News server Romea.cz. Everything about Roma in one place

News server Romea.cz. Everything about Roma in one place

Germany: Immigrants do not commit more crime than anybody else

20 June 2016
3 minute read

On 10 June the German newspaper Die Welt reported that Germany’s Federal Crime Bureau (BKA) has published its data on immigrant perpetrators of crime for the first time ever. During the first quarter of 2016, 69 000 felonies in the country were committed by migrants.

The Interior Ministry says the crime rate among asylum-seekers, however, is not higher than it is among Germans. Migrants from Georgia, Morocco, and the Western Balkans are disproportionately represented as perpetrators of crime.

The crime rate among Iraqis and Syrians is rather low, Die Welt reports. Almost 1.1 million migrants arrived in Germany last year.

According to the findings of the Statistical Bureau from August 2015, the number of immigrants living in Germany in 2014 was 10.9 million. A large proportion of immigrants are college-educated.

This was the first time detectives have ever published their data on the crime rate among immigrants living in Germany’s 16 states. It is not, however, possible to compare this data with data from previous years, and the BKA spokesperson said that data showing the number of crimes perpetrated by German citizens during the first quarter of 2016 is also not yet available.

The German Interior Ministry has therefore used data from last year to make its comparisons. Czech news server iDNES.cz reported on 10 June that during 2015 roughly 6.4 million felonies were perpetrated in the country of 81 million people, or approximately 1.5 million crimes per quarter.

"Immigrants do not commit more criminal activity than Germans do," an Interior Ministry spokesperson characterized the BKA report as stating. In her view, this new data should contribute to a "fact-based debate" of the issue of immigration.

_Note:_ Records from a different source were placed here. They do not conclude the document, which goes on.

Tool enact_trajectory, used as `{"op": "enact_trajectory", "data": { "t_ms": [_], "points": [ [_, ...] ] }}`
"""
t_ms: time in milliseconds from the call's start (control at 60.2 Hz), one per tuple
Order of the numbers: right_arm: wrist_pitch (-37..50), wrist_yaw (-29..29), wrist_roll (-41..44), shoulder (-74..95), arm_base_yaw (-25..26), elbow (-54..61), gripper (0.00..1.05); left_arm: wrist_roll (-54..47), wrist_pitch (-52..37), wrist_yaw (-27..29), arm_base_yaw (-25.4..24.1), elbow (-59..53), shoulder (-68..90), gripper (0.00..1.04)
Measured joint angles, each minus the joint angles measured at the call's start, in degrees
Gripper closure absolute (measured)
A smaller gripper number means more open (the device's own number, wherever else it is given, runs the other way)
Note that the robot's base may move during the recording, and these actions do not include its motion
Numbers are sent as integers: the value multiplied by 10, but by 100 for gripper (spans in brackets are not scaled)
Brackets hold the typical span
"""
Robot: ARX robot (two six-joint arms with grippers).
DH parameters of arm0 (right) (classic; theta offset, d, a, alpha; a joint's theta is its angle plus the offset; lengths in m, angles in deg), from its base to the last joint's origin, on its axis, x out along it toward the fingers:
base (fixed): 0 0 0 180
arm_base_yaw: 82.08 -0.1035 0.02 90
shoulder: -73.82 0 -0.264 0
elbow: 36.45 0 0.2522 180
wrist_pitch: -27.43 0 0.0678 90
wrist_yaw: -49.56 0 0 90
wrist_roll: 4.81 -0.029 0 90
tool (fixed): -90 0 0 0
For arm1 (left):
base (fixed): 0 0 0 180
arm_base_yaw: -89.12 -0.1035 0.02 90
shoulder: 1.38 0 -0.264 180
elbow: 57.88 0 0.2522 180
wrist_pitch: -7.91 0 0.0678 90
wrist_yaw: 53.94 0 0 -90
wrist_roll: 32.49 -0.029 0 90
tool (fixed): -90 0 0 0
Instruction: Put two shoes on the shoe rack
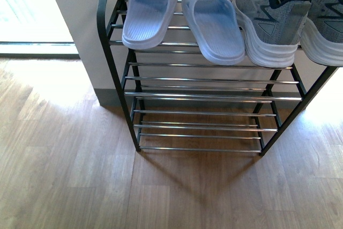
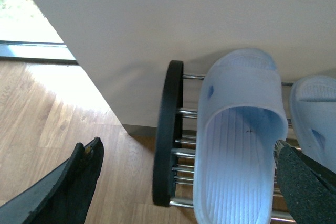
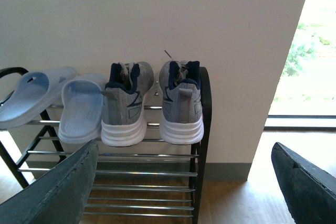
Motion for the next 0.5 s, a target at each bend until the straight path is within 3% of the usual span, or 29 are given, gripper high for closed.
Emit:
{"op": "enact_trajectory", "data": {
  "t_ms": [100,216,499],
  "points": [
    [0,0,0,0,0,0,9,2,-60,31,-2,-126,-119,9],
    [0,0,0,0,0,0,9,1,-70,73,-3,-268,-299,9],
    [0,0,0,0,0,0,9,28,95,148,-24,-451,-654,9]
  ]
}}
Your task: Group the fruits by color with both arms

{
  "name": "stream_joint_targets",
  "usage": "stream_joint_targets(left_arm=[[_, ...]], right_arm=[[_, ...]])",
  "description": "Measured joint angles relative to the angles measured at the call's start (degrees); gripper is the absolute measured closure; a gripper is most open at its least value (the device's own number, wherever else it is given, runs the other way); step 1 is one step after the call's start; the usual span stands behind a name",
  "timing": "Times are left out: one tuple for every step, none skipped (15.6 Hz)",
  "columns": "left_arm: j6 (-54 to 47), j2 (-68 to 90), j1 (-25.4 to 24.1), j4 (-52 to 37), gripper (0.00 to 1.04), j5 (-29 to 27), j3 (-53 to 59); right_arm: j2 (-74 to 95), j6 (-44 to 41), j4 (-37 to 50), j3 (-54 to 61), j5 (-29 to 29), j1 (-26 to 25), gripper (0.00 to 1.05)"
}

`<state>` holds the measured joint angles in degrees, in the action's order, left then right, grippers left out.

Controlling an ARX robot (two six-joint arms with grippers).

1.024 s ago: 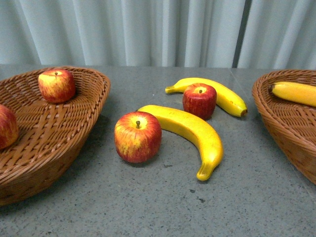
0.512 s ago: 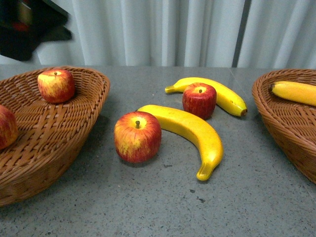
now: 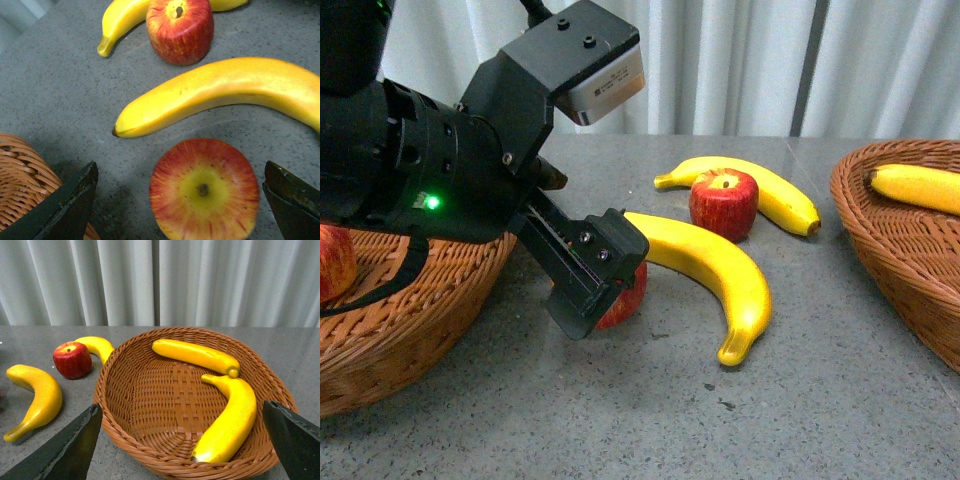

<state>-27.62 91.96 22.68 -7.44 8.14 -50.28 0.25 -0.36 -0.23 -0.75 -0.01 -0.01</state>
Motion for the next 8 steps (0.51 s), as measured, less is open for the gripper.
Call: stream_joint_targets(left_arm=[[-1.1,1.7,-0.3,-0.8,0.07,0.1,-1.1],[-1.4,3.7,-0.5,-1.8,0.07,0.1,-2.4],[-1.6,4.7,-0.6,-2.1,0.07,1.1,-2.8],[-2.0,5.7,-0.3,-2.1,0.07,2.3,-3.0],[-2.1,7.1,-0.1,-2.1,0.07,3.5,-3.3],[-2.2,8.4,0.1,-1.9,0.07,3.7,-3.5],[-2.3,9.4,0.2,-1.6,0.07,3.7,-3.5],[-2.3,9.8,0.2,-1.3,0.07,3.7,-3.5]], right_arm=[[0.0,0.0,0.0,0.0,0.0,0.0,0.07],[0.0,0.0,0.0,0.0,0.0,0.0,0.07],[0.0,0.0,0.0,0.0,0.0,0.0,0.07],[0.0,0.0,0.0,0.0,0.0,0.0,0.07],[0.0,0.0,0.0,0.0,0.0,0.0,0.07],[0.0,0.0,0.0,0.0,0.0,0.0,0.07],[0.0,0.0,0.0,0.0,0.0,0.0,0.07],[0.0,0.0,0.0,0.0,0.0,0.0,0.07]])
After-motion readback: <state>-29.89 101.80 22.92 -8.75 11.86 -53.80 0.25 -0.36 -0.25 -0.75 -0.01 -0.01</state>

With respect to the number of persons seeking asylum in Germany, there is a disproportionately high number of citizens from Algeria, Georgia, Morocco, Serbia, Tunisia and Western Balkan countries in general among criminal perpetrators or suspects. The crime rate among asylum-seekers from Afghanistan, Iraq and Syria is below average given their numbers.

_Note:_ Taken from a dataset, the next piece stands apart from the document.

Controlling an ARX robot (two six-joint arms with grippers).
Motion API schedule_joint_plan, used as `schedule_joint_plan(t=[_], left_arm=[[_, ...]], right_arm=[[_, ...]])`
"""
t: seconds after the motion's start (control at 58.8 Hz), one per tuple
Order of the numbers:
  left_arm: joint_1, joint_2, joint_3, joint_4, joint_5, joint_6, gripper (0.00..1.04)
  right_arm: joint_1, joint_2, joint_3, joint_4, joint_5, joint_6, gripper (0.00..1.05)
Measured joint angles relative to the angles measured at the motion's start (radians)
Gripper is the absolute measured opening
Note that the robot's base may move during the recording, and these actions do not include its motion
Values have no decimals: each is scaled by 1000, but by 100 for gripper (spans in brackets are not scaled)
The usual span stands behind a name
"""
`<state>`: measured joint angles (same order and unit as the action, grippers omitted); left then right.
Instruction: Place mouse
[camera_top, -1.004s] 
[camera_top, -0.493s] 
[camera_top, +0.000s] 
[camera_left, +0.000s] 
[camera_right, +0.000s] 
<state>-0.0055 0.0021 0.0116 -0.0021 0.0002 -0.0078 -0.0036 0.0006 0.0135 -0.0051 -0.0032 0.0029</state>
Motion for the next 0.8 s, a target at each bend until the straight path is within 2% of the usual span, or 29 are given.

When it comes to what Die Welt reported as the "surprisingly high" crime rate among citizens of Serbia, the paper noted that a significant proportion of criminals holding Serbian passports are actually residents of Kosovo who participate in the criminal activity of the Albanian-speaking mafia in Germany. Serbia continues to consider Kosovo its province and offers Serbian identification documents to residents there without any difficulty.

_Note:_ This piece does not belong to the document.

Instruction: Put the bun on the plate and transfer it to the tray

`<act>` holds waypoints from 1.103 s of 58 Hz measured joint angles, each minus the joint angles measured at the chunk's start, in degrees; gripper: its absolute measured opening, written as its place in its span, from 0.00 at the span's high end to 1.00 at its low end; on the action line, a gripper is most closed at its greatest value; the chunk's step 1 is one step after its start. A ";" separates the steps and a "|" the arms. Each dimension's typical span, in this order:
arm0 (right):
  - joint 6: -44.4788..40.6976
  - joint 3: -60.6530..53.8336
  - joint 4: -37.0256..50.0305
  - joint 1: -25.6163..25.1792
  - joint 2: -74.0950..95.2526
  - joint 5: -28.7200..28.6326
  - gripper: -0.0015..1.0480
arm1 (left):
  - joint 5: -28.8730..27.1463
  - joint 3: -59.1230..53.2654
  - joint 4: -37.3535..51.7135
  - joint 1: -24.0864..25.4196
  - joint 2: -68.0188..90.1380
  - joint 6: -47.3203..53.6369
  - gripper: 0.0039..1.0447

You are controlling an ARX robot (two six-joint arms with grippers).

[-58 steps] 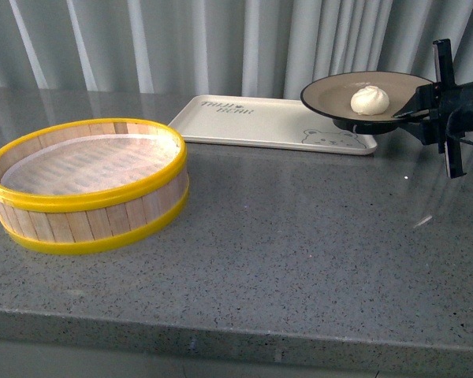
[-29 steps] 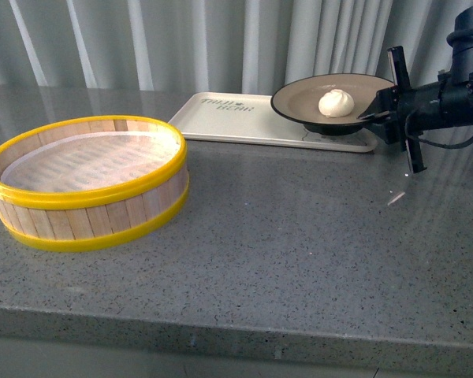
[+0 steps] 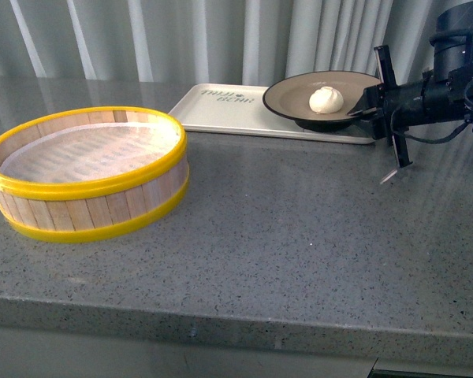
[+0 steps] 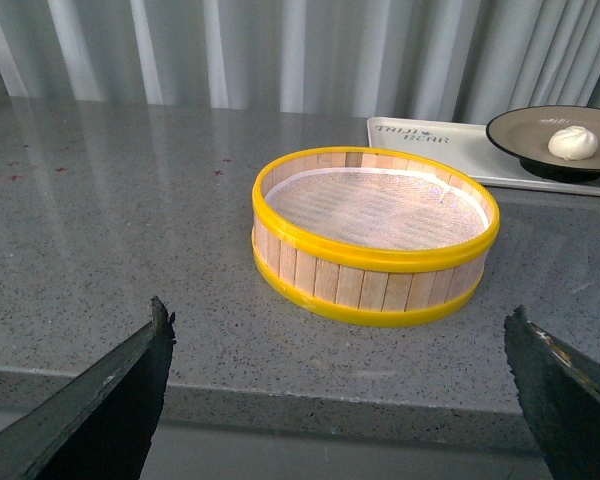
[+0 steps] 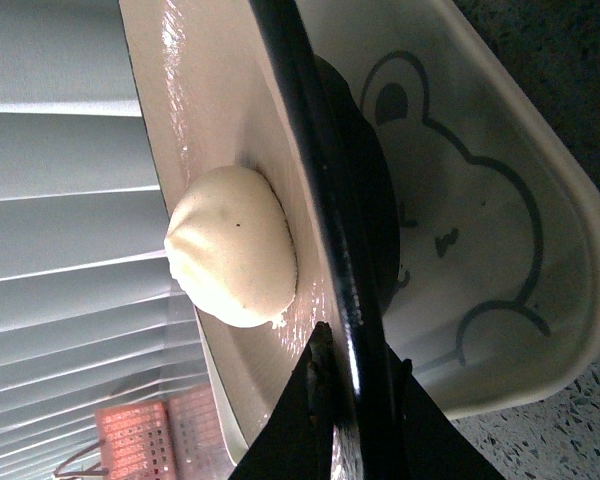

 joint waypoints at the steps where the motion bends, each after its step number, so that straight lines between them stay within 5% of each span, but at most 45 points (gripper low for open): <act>1: -0.07 0.04 0.00 0.00 0.02 0.02 0.97 | 0.00 0.00 0.00 0.00 0.00 -0.02 0.06; 13: -0.17 0.11 0.09 0.15 0.15 -0.26 0.97 | 0.00 0.00 0.00 0.00 0.00 -0.02 0.06; 47: 0.48 -2.03 1.70 0.48 -1.77 -0.48 0.07 | 0.00 0.00 0.00 0.00 0.00 -0.02 0.06; 64: 4.33 -18.73 7.04 3.19 -15.87 0.46 0.08 | 0.00 0.00 0.00 0.00 0.00 -0.02 0.06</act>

Die Welt reports that there is also a problem with crime among Romani people from the Balkans that is not reflected in the BKA statistics, which do not track the ethnicity of perpetrators, only their citizenship. According to conservative politicians in Germany, most people from states such as Georgia or Serbia have no actual chance of being granted asylum in Germany and only file for asylum so they can remain in the country to commit crimes.

The Deutsche Presse-Agentur reports that France, Germany and Italy have been concerned there might be a growth in crime due to an "incursion" by organized crime groups from Georgia; on 8 June a proposed liberalization of visa relations between the European Union and Georgia was postponed. More than 29 % of all the crimes committed in Germany between January and March by asylum-seekers were thefts, while 28 % were crimes such as embezzlement, falsifying official documents, and fraud.

Roughly one-quarter of the crimes committed by migrants involved assault and crimes against personal freedom such as extortion or making credible threats. Manslaughter, murder and sexual offenses constitute just 1 % of the crimes committed by migrants in the statistics.

More than half of all felonies in the category of assault, manslaughter or murder were committed inside refugee facilities and in 50 % of the cases the perpetrator and victim were citizens of the same state. The BKA says the motivation for those crimes frequently has to do with ethno-cultural or religious clashes.